When they grew up, it was them against everyone for the most part. The nerdiest ones in the pack of friends, who were only friends with them because of their ability to do homework for them or to provide them breakdowns on topics. By college, neither of them really knew what else they could do, clearly. For her, the issue had always been following what piqued her interest versus reality. Her parents could give two shits about anything. They never wanted her to leave Iselin, just get her associate’s degree somewhere close, work, save, go to temple regularly, marry, have some kids, die, go to heaven, get reincarnated, and repeat the process.

Abhishek was loudly snoring. He was one of the few men who was rarely intimidated by what she knew. A low bar. And yet, she glared at him, knowing he still had classes he could attend. Had some kind of support he could rely on, even during moments of intense self-doubt, however rare. An older sister who always smelled like parsley but, at the very least, had some money to pay for what else he needed, and …

She shut her eyes and could feel the earth beneath her moving, shifting. When she finally woke up, the room was completely dark, except for the strands of light from nearby windows. The bed where Abhishek lay had only crumpled covers on top. The rest of the house was quiet, though, at each passing moment, the humming of traffic returned, as well as the sound of men yelling.

“Bombs over Baghdad!” some of them sang. As usual, it was an assortment of mainly white men who still liked to wear their baseball caps backwards. Sarojini wiped the drool off her face and crept to the window. There were also some East Asian men, some Black, and a smattering of Brown men who looked like the “bros” that Abhishek had wanted to befriend earlier in his so-called academic career — the ones who also wore their baseball caps backwards, and liked to call themselves “investors” at any opportunity they could get.
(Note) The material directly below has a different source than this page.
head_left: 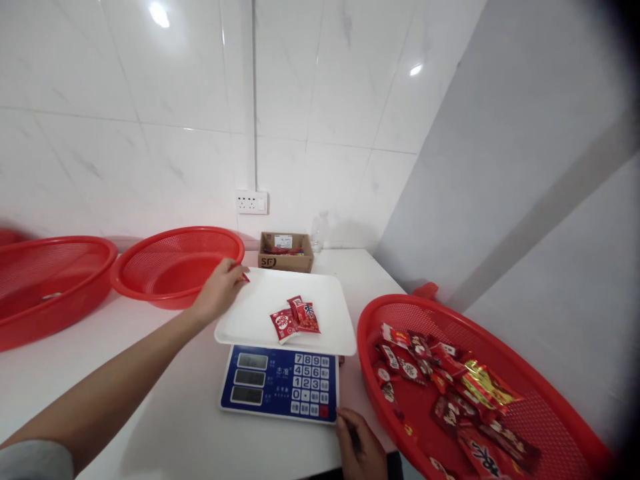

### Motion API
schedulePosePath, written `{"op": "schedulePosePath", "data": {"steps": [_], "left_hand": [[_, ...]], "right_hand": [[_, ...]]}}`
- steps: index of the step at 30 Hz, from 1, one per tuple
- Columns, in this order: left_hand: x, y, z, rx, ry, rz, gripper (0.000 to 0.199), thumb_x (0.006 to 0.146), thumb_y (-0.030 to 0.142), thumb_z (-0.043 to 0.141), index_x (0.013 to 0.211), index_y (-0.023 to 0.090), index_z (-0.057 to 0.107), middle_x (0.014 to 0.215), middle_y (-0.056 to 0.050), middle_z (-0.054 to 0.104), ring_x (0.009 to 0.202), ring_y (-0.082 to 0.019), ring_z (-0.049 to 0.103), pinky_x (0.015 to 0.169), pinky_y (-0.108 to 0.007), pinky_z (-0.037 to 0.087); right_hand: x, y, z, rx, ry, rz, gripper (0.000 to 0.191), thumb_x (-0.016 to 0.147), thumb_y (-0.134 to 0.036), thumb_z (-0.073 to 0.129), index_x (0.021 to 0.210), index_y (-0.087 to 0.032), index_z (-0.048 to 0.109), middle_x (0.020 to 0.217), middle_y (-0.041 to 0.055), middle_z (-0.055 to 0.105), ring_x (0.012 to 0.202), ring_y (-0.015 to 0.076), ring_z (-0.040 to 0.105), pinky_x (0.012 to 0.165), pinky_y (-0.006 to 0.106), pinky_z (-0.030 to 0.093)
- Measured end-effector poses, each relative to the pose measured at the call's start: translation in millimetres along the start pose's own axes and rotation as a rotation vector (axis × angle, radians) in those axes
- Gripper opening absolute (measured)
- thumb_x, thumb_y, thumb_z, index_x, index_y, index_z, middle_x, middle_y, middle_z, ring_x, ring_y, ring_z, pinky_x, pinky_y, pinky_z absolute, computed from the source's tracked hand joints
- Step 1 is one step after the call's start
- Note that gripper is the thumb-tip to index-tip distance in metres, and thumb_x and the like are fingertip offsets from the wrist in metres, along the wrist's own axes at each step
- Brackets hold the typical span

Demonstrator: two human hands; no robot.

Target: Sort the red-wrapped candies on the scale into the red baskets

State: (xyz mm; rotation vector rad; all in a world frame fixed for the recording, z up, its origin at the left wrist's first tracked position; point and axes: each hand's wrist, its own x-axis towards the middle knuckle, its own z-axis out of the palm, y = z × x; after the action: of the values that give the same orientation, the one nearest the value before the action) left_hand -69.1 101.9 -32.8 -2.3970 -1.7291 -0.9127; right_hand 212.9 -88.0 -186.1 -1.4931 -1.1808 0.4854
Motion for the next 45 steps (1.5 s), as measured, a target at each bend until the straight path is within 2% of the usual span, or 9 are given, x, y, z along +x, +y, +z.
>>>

“Bombs over Baghdad!” they kept repeating, laughing, as they blocked traffic, as cars honked, as drivers also poked their heads out and cheered. At the other porches nearby, groups of women also joined in, laughing at the men but truly, with them. She recognized some of them as friends of their housemates, the ones who didn’t really speak to her anymore.

The cheering and laughing continued to rise and saturate the air. Her heart began to beat against her chest, like someone slamming their shoulder into a door that wouldn’t break down. A fire raged right behind them. She quickly called Abhishek.

“Bombs over Baghdad!”

“Can I call you back?” his voice sounded muffled.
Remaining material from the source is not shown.